Coke and big macs


The American fast-food chains that emerged in a big way in the early 1950s operated on the principle of bringing cheap meat to everybody. In societies which had never had enough meat the possibility of having hot beef and chicken, daily and at a low price, was a historic novelty. So, with every hamburger the ordinary man enjoyed not just the food, but a taste of the privilege that in the past had been confined to the upper class. New farming techniques made the price of meat much cheaper than in the past. And with cheapness came speed. A Burger King founder noted: «There are only two things our customers have, time and money, and they don’t like to spend either.» In the early 1950s, McDonald’s, Burger King and Kentucky Fried Chicken began to take their modern form.

But the customers were not only eating and drinking health and privilege. They were, and are, eating and drinking «America». Outside America, what was being consumed was a symbol of the power and wealth of the USA. In eastern Europe, for example, the McDonald’s hamburger now performs a different function from the one it performs in America.
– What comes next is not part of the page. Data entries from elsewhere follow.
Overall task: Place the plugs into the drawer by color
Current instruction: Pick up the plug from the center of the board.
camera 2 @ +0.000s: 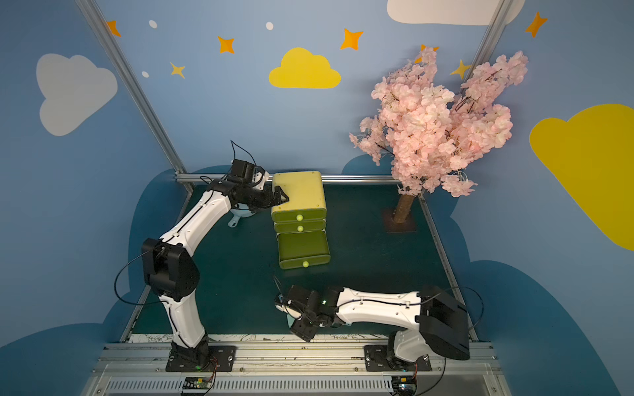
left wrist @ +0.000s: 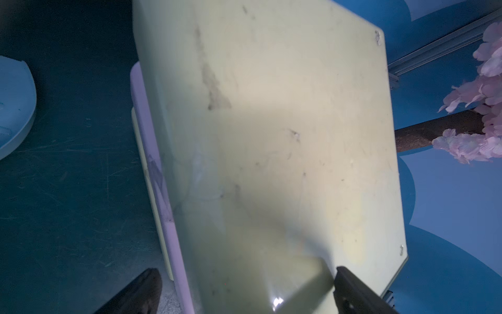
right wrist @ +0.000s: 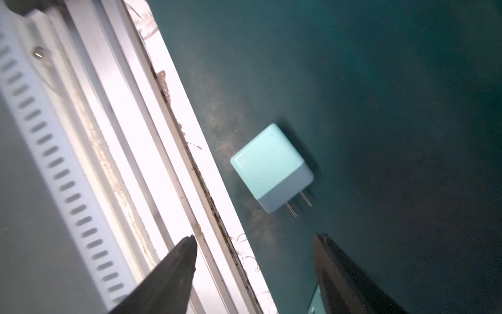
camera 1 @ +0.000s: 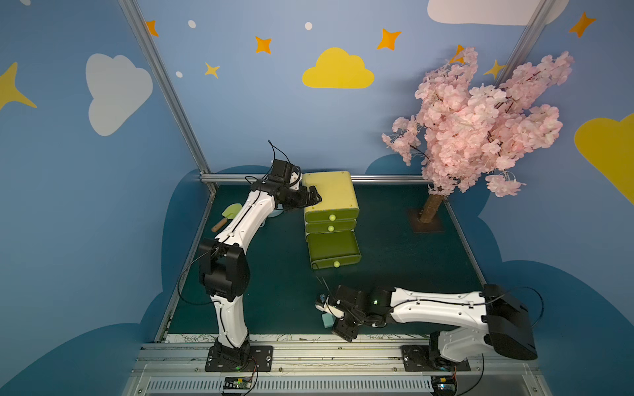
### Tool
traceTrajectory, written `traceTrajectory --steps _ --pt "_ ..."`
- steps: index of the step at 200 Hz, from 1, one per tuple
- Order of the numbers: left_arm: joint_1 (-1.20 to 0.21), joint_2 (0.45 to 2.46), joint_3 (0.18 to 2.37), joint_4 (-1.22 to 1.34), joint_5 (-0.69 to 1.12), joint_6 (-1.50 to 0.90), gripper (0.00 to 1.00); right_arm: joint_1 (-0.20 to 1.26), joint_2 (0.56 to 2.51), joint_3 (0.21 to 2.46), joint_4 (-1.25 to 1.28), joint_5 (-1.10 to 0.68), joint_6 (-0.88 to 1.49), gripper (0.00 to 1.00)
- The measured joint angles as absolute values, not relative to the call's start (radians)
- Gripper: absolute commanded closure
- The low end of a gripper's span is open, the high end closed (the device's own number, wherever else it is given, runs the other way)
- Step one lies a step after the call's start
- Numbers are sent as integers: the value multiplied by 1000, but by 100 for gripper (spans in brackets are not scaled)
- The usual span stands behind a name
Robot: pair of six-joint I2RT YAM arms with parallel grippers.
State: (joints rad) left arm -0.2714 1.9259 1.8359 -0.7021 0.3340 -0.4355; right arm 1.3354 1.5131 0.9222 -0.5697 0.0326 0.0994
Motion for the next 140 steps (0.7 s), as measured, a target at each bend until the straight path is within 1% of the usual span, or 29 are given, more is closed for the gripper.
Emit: traceTrajectory --steps 30,62,78,89,140 --pt "-271 1926 1836 -698 334 -435 0 1341 1637 974 -582 76 65 30" --pt "-271 1926 1836 -698 334 -435 0 1329 1683 1008 -580 101 28 30" --pt "-271 1926 1836 -698 334 -435 0 1311 1697 1021 -572 94 12 32" --pt "-271 1926 1836 -698 334 -435 0 1291 1705 1027 -565 86 2 34" --pt "-271 1926 1836 -698 333 -435 0 1208 1724 1030 -525 16 -31 51"
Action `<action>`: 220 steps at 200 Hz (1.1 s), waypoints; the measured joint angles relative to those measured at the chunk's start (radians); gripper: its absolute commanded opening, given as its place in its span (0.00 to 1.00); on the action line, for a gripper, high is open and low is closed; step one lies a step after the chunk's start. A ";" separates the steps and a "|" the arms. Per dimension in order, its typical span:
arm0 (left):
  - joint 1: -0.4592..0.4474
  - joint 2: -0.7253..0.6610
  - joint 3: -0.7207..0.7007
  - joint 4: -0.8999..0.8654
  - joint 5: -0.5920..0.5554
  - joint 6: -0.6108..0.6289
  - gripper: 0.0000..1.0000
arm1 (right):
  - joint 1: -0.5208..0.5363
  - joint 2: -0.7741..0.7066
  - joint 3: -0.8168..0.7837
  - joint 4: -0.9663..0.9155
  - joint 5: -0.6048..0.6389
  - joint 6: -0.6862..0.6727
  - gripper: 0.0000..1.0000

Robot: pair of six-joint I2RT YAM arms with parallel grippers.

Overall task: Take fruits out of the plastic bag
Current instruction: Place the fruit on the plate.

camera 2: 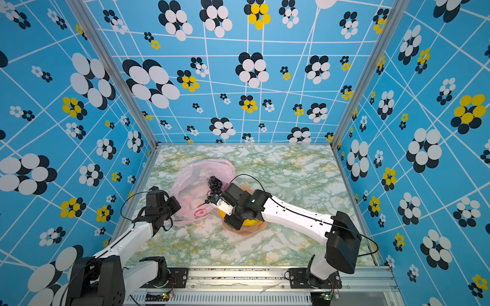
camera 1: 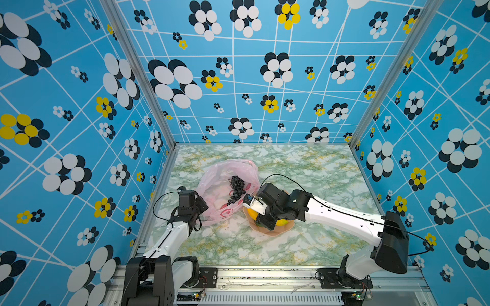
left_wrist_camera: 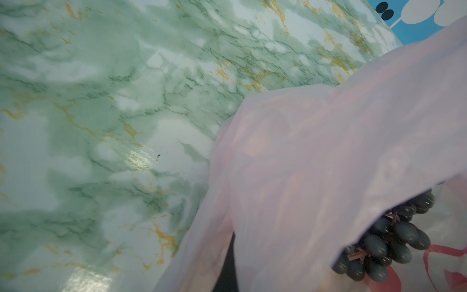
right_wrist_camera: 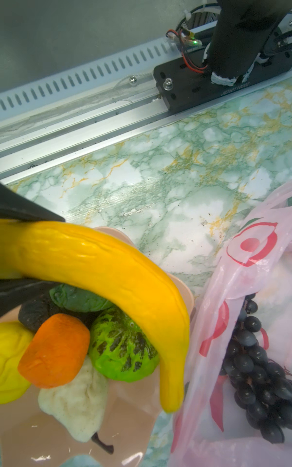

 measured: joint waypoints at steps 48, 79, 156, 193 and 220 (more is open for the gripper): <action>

In Russia it is not the food the poor can afford. On the contrary, it is the food of rich people. According to a report in the Washington Post, McDonald’s has few restaurants outside Moscow because there are still too few capitalists to eat the product.

In a way the fast-food chains represent a kind of order. They utilise he attractions of replication and common ritual, the comfort of places where staff and customers know their roles, where there is no uncertainty, few choices, everything is familiar and already known. The same is true of products such as Coca-Cola. When they tried to change the usual formula the company soon discovered that Coca-Cola drinkers did not want to change their habits. People needed reassurance that some things would always stay the same and the company quickly produced Classic Coke again. Perhaps, soft drinks and meat chains offer a notion of community that must have some connection with the sacramental food traditions of the past.

PART ONE: READING COMPREHENSION

1. Answer the following questions without copying from the text.
a) Why did fast-food chains become popular in the beginning?


b) What is the author of the text trying to suggest with the sentence: «They were, and are,
eating and drinking ‘America’»?


c) What is it that customers find reassuring in fast-food restaurants according to the
author?


  PART TWO: WRITING
Choose ONE. Write about either 1 or 2.

Option A: Write a letter addressed to any of the American fast-food chains arguing that
in Catalonia they should offer natural products typical of the Mediterranean diet instead of
exporting their cultural and eating habits. Tell them why you do not like their food. Do not
use your real name.


Option B: A group of young people are trying to decide where to go for dinner on a Friday
evening. Write their conversation including various types of people and their different
attitudes to food (a vegetarian, a meat-lover, an obsessively healthy eater, one with little
money...).

 

3. Vocabulary

Explain next words in English, write the phonetics and also an example: health, wealth, to perform, staff, reassurance.